Whatever the records hold, copy it exactly and completely.

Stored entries
--

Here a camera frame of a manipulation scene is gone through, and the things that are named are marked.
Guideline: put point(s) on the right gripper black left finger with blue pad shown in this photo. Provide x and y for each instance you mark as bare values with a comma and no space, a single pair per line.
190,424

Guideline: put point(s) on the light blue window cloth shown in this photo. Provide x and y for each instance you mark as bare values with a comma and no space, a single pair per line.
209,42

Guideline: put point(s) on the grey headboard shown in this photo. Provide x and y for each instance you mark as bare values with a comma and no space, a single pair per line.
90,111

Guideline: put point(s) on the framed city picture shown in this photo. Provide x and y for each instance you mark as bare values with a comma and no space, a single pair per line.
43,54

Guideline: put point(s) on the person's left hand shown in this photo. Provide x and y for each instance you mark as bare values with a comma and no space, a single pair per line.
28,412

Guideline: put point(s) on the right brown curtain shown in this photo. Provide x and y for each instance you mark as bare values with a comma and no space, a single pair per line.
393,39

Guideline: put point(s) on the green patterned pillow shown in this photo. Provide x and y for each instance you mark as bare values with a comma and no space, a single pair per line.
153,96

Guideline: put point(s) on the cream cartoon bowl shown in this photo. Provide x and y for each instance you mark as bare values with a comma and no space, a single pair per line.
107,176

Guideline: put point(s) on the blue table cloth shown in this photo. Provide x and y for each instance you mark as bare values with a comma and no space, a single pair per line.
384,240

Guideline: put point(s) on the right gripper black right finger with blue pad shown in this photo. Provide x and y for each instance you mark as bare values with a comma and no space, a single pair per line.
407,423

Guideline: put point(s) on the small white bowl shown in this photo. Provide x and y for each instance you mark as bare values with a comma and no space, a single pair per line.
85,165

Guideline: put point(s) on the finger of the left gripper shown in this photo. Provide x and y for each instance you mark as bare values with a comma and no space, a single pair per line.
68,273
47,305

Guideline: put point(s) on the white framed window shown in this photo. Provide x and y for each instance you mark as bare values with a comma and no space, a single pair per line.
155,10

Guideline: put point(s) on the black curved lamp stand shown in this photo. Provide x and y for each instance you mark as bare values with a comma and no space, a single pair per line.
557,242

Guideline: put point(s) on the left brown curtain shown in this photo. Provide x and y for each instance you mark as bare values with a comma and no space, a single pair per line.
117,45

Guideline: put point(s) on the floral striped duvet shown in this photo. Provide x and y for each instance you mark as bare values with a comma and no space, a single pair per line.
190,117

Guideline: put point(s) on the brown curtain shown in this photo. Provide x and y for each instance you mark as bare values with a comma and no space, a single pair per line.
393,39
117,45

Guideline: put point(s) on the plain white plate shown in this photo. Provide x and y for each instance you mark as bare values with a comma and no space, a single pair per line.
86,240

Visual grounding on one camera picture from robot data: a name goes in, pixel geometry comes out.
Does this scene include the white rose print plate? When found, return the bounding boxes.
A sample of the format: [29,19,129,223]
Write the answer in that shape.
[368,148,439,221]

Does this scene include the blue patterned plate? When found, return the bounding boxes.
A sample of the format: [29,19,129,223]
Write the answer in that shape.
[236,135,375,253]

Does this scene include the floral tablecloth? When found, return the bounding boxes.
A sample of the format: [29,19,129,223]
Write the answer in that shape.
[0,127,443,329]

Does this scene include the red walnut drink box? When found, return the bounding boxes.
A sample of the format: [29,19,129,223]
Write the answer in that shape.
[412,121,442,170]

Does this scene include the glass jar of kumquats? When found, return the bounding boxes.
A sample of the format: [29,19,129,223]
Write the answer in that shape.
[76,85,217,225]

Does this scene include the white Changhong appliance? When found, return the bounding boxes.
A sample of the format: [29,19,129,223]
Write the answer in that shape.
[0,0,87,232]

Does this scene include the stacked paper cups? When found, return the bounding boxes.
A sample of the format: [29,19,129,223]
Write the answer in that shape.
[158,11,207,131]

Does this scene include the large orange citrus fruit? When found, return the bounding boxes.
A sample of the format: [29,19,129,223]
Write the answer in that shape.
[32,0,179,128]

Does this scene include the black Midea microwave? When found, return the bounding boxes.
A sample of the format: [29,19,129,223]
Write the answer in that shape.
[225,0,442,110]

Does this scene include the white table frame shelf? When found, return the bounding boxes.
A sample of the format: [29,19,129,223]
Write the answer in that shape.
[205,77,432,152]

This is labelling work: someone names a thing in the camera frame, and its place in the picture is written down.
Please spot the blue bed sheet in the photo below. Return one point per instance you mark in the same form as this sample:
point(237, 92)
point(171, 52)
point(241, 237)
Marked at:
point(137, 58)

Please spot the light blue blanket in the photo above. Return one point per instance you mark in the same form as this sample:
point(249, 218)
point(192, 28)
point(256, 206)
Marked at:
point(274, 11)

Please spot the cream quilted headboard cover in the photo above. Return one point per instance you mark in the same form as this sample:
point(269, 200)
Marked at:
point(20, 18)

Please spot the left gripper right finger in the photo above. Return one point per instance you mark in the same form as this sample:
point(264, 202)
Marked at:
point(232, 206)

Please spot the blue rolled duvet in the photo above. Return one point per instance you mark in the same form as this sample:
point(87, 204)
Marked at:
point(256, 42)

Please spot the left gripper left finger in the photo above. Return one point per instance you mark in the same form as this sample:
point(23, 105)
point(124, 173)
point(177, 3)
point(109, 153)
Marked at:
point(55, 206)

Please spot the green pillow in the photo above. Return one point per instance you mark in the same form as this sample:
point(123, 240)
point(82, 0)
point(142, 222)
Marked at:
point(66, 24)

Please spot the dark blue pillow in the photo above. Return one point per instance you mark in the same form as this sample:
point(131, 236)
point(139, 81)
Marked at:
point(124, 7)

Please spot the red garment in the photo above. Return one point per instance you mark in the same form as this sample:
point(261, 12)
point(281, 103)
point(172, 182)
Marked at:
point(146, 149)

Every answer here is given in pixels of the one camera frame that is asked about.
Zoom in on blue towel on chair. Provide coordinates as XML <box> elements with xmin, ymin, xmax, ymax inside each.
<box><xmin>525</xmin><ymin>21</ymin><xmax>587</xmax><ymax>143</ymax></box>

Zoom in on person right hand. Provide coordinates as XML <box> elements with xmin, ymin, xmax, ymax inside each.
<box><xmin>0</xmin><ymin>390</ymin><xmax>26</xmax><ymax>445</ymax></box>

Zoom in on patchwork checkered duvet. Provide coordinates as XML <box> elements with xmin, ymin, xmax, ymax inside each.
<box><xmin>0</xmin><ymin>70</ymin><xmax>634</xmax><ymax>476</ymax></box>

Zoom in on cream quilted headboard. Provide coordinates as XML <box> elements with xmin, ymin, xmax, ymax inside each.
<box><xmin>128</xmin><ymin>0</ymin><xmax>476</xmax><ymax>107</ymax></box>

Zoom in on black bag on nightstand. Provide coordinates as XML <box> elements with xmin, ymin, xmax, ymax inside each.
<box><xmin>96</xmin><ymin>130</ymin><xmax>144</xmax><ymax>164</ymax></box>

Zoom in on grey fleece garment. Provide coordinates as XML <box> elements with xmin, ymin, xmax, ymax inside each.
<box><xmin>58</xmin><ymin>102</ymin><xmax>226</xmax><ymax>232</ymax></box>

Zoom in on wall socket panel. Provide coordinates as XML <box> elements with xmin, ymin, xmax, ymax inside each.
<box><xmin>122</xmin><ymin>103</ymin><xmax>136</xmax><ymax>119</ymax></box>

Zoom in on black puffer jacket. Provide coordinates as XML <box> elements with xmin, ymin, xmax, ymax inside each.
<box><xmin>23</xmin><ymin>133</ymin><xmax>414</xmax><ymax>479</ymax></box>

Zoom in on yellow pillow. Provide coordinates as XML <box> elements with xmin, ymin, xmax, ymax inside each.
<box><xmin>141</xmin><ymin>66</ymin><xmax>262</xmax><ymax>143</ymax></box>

--

Response area =
Here a camera frame of a manipulation scene is gone through, and the things that are named are marked.
Guideline: put point(s) on the right gripper black left finger with blue pad shown in this photo. Provide x and y for each instance you mark as bare values with a comma and no space, a single pair per line.
190,424

Guideline: put point(s) on the light blue window cloth shown in this photo. Provide x and y for each instance you mark as bare values with a comma and no space, a single pair per line.
209,42

Guideline: put point(s) on the grey headboard shown in this photo. Provide x and y for each instance you mark as bare values with a comma and no space, a single pair per line.
90,111

Guideline: put point(s) on the framed city picture shown in this photo. Provide x and y for each instance you mark as bare values with a comma and no space, a single pair per line.
43,54

Guideline: put point(s) on the person's left hand shown in this photo. Provide x and y for each instance you mark as bare values with a comma and no space, a single pair per line.
28,412

Guideline: put point(s) on the right brown curtain shown in this photo. Provide x and y for each instance you mark as bare values with a comma and no space, a single pair per line.
393,39

Guideline: put point(s) on the green patterned pillow shown in this photo. Provide x and y for each instance you mark as bare values with a comma and no space, a single pair per line.
153,96

Guideline: put point(s) on the cream cartoon bowl shown in this photo. Provide x and y for each instance you mark as bare values with a comma and no space, a single pair per line.
107,176

Guideline: put point(s) on the blue table cloth shown in this photo. Provide x and y for each instance you mark as bare values with a comma and no space, a single pair per line.
384,240

Guideline: put point(s) on the right gripper black right finger with blue pad shown in this photo. Provide x and y for each instance you mark as bare values with a comma and no space, a single pair per line.
407,423

Guideline: put point(s) on the small white bowl shown in this photo. Provide x and y for each instance you mark as bare values with a comma and no space, a single pair per line.
85,165

Guideline: put point(s) on the finger of the left gripper shown in this photo. Provide x and y for each instance you mark as bare values with a comma and no space, a single pair per line.
68,273
47,305

Guideline: put point(s) on the white framed window shown in this photo. Provide x and y for each instance you mark as bare values with a comma and no space, a single pair per line.
155,10

Guideline: put point(s) on the black curved lamp stand shown in this photo. Provide x and y for each instance you mark as bare values with a comma and no space, a single pair per line.
557,242

Guideline: put point(s) on the left brown curtain shown in this photo. Provide x and y for each instance you mark as bare values with a comma and no space, a single pair per line.
117,45

Guideline: put point(s) on the floral striped duvet shown in this photo. Provide x and y for each instance you mark as bare values with a comma and no space, a single pair per line.
190,117

Guideline: put point(s) on the brown curtain shown in this photo. Provide x and y for each instance you mark as bare values with a comma and no space, a single pair per line.
393,39
117,45

Guideline: put point(s) on the plain white plate shown in this photo. Provide x and y for each instance you mark as bare values with a comma and no space, a single pair per line.
86,240

Visual grounding on one camera picture from robot data: a name goes in, pixel geometry comes out.
Does this scene include the white rose print plate? When found, return the bounding boxes.
A sample of the format: [29,19,129,223]
Write the answer in that shape.
[368,148,439,221]

Does this scene include the blue patterned plate? When found, return the bounding boxes.
A sample of the format: [29,19,129,223]
Write the answer in that shape.
[236,135,375,253]

Does this scene include the floral tablecloth? When found, return the bounding boxes.
A sample of the format: [29,19,129,223]
Write the answer in that shape.
[0,127,443,329]

Does this scene include the red walnut drink box? When found, return the bounding boxes.
A sample of the format: [29,19,129,223]
Write the answer in that shape.
[412,121,442,170]

Does this scene include the glass jar of kumquats? When found, return the bounding boxes.
A sample of the format: [29,19,129,223]
Write the answer in that shape.
[76,85,217,225]

Does this scene include the white Changhong appliance? When found, return the bounding boxes.
A sample of the format: [29,19,129,223]
Write the answer in that shape.
[0,0,87,232]

Does this scene include the stacked paper cups? When found, return the bounding boxes.
A sample of the format: [29,19,129,223]
Write the answer in that shape.
[158,11,207,131]

Does this scene include the large orange citrus fruit? When found, return the bounding boxes.
A sample of the format: [29,19,129,223]
Write the answer in that shape.
[32,0,179,128]

Does this scene include the black Midea microwave? When found, return the bounding boxes.
A sample of the format: [29,19,129,223]
Write the answer in that shape.
[225,0,442,110]

Does this scene include the white table frame shelf? When found, return the bounding boxes.
A sample of the format: [29,19,129,223]
Write the answer in that shape.
[205,77,432,152]

This is labelling work: someone names a thing in the camera frame, and its place in the picture is written down.
Please spot the blue bed sheet in the photo below. Return one point per instance you mark in the same form as this sample:
point(237, 92)
point(171, 52)
point(241, 237)
Marked at:
point(137, 58)

Please spot the light blue blanket in the photo above. Return one point per instance you mark in the same form as this sample:
point(249, 218)
point(192, 28)
point(256, 206)
Marked at:
point(274, 11)

Please spot the cream quilted headboard cover in the photo above. Return one point per instance you mark in the same form as this sample:
point(269, 200)
Marked at:
point(20, 18)

Please spot the left gripper right finger in the photo above. Return one point per instance you mark in the same form as this sample:
point(264, 202)
Marked at:
point(232, 206)

Please spot the blue rolled duvet in the photo above. Return one point per instance you mark in the same form as this sample:
point(87, 204)
Marked at:
point(256, 42)

Please spot the left gripper left finger in the photo above. Return one point per instance you mark in the same form as this sample:
point(23, 105)
point(124, 173)
point(177, 3)
point(109, 153)
Marked at:
point(55, 206)

Please spot the green pillow in the photo above. Return one point per instance you mark in the same form as this sample:
point(123, 240)
point(82, 0)
point(142, 222)
Marked at:
point(66, 24)

Please spot the dark blue pillow in the photo above. Return one point per instance you mark in the same form as this sample:
point(131, 236)
point(139, 81)
Marked at:
point(124, 7)

Please spot the red garment in the photo above. Return one point per instance you mark in the same form as this sample:
point(261, 12)
point(281, 103)
point(172, 182)
Marked at:
point(146, 149)

Every answer here is given in pixels of the one camera frame that is asked about.
Zoom in on blue towel on chair. Provide coordinates as XML <box> elements with xmin, ymin, xmax, ymax inside each.
<box><xmin>525</xmin><ymin>21</ymin><xmax>587</xmax><ymax>143</ymax></box>

Zoom in on person right hand. Provide coordinates as XML <box> elements with xmin, ymin, xmax, ymax inside each.
<box><xmin>0</xmin><ymin>390</ymin><xmax>26</xmax><ymax>445</ymax></box>

Zoom in on patchwork checkered duvet. Provide coordinates as XML <box> elements with xmin, ymin, xmax, ymax inside each.
<box><xmin>0</xmin><ymin>70</ymin><xmax>634</xmax><ymax>476</ymax></box>

Zoom in on cream quilted headboard. Provide coordinates as XML <box> elements with xmin, ymin, xmax, ymax inside each.
<box><xmin>128</xmin><ymin>0</ymin><xmax>476</xmax><ymax>107</ymax></box>

Zoom in on black bag on nightstand. Provide coordinates as XML <box> elements with xmin, ymin, xmax, ymax inside each.
<box><xmin>96</xmin><ymin>130</ymin><xmax>144</xmax><ymax>164</ymax></box>

Zoom in on grey fleece garment. Provide coordinates as XML <box> elements with xmin, ymin, xmax, ymax inside each.
<box><xmin>58</xmin><ymin>102</ymin><xmax>226</xmax><ymax>232</ymax></box>

Zoom in on wall socket panel. Provide coordinates as XML <box> elements with xmin, ymin, xmax, ymax inside each.
<box><xmin>122</xmin><ymin>103</ymin><xmax>136</xmax><ymax>119</ymax></box>

Zoom in on black puffer jacket. Provide coordinates as XML <box> elements with xmin, ymin, xmax, ymax inside each.
<box><xmin>23</xmin><ymin>133</ymin><xmax>414</xmax><ymax>479</ymax></box>

Zoom in on yellow pillow. Provide coordinates as XML <box> elements with xmin, ymin, xmax, ymax inside each.
<box><xmin>141</xmin><ymin>66</ymin><xmax>262</xmax><ymax>143</ymax></box>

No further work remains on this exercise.